Chlamydial genes

Peptidoglycan and FtsZ

Peptidoglycanis the characteristic strengthening component of the cell membrane of virtually all bacteria. The Bacterial kingdom may conveniently be divided according to how they stain with the Gram stain. Gram positive bacteria differ from Gram negative bacteria in that they contain a higher level of peptidoglycan. Peptidoglycan consists of long carbohydrate (sugar) chains of N-acetyl glucosamine and N-acetyl galactosamine cross linked by peptide (amino acid) bridges to form a complete bag (a sacculus) around the bacterium. This enables bacteria, particularly Gram positive ones, to survive their higher than ambient internal osmotic pressure without "exploding". The disadvantage is that this peptidoglycan 'strait-jacket' has to be remodelled when bacteria divide in two.

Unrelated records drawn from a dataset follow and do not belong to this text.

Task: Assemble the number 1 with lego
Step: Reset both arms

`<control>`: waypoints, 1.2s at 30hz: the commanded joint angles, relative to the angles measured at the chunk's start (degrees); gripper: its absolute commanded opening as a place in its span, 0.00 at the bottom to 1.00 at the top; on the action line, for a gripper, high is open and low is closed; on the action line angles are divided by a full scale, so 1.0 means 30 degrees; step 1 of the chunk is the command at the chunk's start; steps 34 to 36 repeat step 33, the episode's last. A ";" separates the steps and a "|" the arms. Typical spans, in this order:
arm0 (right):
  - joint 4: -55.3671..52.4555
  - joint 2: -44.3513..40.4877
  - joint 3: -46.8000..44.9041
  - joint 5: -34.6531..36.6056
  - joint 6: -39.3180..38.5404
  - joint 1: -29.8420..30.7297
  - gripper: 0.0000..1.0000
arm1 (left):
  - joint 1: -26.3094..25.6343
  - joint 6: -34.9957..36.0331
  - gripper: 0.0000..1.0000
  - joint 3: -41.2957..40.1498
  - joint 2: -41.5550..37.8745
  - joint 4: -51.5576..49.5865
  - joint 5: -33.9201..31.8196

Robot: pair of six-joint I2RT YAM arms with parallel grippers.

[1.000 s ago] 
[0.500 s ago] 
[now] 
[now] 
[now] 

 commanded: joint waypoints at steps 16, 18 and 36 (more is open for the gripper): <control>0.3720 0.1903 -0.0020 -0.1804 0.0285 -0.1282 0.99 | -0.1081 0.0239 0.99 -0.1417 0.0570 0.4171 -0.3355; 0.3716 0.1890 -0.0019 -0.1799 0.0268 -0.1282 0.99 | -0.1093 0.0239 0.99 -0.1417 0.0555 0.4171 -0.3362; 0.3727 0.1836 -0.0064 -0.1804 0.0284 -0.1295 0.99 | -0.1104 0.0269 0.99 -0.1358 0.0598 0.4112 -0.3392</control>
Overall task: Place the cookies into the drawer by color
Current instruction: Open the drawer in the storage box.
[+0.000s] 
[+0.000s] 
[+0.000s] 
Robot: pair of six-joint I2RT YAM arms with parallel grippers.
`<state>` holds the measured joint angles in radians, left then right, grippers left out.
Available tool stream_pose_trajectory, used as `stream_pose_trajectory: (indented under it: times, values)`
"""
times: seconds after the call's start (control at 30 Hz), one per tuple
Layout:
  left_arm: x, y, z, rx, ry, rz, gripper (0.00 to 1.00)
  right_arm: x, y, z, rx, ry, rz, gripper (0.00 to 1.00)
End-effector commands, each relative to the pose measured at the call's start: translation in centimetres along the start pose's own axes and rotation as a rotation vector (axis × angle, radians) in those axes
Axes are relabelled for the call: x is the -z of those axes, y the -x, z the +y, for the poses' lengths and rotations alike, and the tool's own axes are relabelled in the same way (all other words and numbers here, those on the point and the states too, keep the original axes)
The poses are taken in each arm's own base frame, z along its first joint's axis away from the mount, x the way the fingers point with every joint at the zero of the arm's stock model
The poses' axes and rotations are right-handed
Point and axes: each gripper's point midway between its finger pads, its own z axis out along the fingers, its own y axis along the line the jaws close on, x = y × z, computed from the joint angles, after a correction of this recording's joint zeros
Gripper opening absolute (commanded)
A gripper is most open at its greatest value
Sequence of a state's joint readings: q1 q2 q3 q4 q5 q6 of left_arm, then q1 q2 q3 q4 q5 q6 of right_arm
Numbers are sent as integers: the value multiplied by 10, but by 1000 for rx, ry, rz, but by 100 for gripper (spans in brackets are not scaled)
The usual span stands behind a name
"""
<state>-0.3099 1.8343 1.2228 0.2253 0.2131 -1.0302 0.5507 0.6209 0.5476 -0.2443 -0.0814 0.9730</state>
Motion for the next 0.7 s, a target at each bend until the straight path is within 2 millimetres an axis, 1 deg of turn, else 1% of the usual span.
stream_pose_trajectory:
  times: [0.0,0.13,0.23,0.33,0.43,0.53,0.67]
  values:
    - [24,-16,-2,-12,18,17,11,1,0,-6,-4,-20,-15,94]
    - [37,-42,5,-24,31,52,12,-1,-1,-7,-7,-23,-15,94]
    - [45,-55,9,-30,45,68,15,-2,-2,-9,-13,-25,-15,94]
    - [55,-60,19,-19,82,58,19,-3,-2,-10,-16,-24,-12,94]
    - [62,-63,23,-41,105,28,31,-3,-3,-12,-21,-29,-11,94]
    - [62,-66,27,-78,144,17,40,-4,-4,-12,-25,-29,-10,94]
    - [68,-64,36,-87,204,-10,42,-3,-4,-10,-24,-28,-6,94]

Penicillins and cephalosporins work by preventing the formation of appropriate peptide cross bridges. The medical journal Lancet captured the essence of this process in an editorial many years ago entitled wittily "How bacteria knit their overcoats and how penicillin makes them drop their stitches". Chlamydiae are unusual in that numerous laboratory studies indicate that they contain little or no peptidoglycan in their cell wall. However whole genome sequencing indicates that chlamydiae do have a full set of genes for the biosynthesis of peptidoglycan. How may this paradox be resolved?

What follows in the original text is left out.